Secondary Outcome Measures

Name	Time	Method
Number of Participants With a Partial Response	Response was assessed by flexible endoscopy with or without imaging studies before treatment and 6 and 12 weeks after starting treatment.	Partial response for M7824 in the treatment of patients with RRP was assessed by the Response Evaluation Criteria in Solid Tumors (RECIST). Partial Response is defined as a decrease in Derkay anatomic score of 30 percent or greater, and a partial tumor response by imaging using RECIST 1.1 criteria.
Number of Participants With ≥Grade 3 Adverse Events	Per protocol, adverse events are documented from the first administration of the study therapy, Study Day 1, through 42 days after the study therapy was last administered, up to 24 weeks + 42 days.	Adverse Events were assessed by the Common Terminology Criteria for Adverse Events (CTCAE v5.0). Grade 3 is defined as severe or medically significant but not immediately life-threatening. Grade 4 is defined as life-threatening consequences; urgent intervention indicated.

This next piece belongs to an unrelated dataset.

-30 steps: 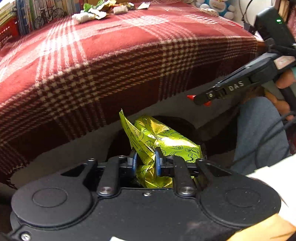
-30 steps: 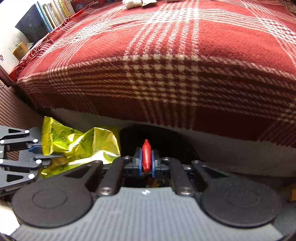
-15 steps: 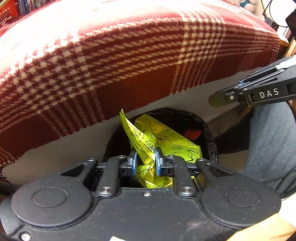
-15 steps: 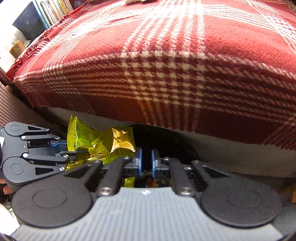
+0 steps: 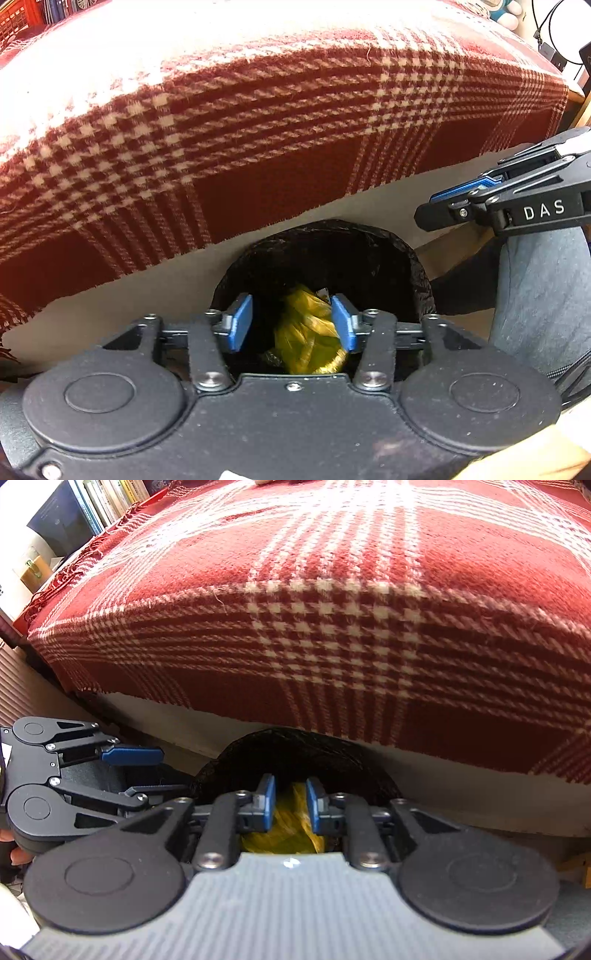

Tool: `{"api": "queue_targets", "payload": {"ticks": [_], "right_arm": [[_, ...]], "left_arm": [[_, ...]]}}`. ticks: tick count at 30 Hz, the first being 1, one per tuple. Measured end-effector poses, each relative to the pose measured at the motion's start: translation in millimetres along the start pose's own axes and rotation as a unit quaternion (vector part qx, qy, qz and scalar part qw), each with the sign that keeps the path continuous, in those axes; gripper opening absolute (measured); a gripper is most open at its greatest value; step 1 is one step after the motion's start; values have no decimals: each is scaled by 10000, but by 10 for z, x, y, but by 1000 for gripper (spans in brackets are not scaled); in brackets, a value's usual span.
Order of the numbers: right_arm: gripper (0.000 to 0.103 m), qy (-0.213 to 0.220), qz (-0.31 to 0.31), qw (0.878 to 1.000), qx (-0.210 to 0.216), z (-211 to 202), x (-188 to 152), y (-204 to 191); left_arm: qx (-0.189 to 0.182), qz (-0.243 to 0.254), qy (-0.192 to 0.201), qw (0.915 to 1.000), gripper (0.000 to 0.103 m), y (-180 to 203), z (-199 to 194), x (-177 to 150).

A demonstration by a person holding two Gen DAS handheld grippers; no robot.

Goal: Collect trash
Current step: 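Open both tools over the black bin to drop the bag and cap, then move both open tools back up over the wrapper pile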

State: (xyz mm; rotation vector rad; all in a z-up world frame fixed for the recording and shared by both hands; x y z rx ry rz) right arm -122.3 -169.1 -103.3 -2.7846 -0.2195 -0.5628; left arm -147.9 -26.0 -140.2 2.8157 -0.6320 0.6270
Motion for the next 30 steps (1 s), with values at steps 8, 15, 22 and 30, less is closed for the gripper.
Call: {"api": "queue_targets", "payload": {"ticks": [8,15,22,30], "right_arm": [[46,118,-73,9999,34,-55,46,-25],[51,410,-182,9988,210,-266,147,-56],[66,1266,-473,9886,664,-851,494,-157],[74,2258,-607,9722,90,-1303,1194,-2]], "left_arm": [[20,-88,183,9998,53,-23,-128,57],[-29,34,547,9985,54,-10,-453,171],[-210,49,1415,9897,75,-120,-1113,495],[240,39,2486,9683,83,-406,-1602,1244]]}}
Point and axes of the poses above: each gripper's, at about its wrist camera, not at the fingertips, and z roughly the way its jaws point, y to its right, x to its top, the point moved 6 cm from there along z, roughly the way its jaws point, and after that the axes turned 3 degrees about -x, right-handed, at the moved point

Number of Participants With Serious and Non-serious Adverse Events Assessed by the Common Terminology Criteria for Adverse Events (CTCAE v5.0)	Per protocol, adverse events are documented from the first administration of the study therapy, Study Day 1, through 42 days after the study therapy was last administered, up to 24 weeks + 42 days.	Here is the count of participants with serious and non-serious adverse events assessed by the Common Terminology Criteria for Adverse Events (CTCAE v5.0). A non-serious adverse event is any untoward medical occurrence. A serious adverse event is an adverse event or suspected adverse reaction that results in death, a life-threatening adverse drug experience, hospitalization, disruption of the ability to conduct normal life functions, congenital anomaly/birth defect or important medical events that jeopardize the patient or subject and may require medical or surgical intervention to prevent one of the previous outcomes mentioned.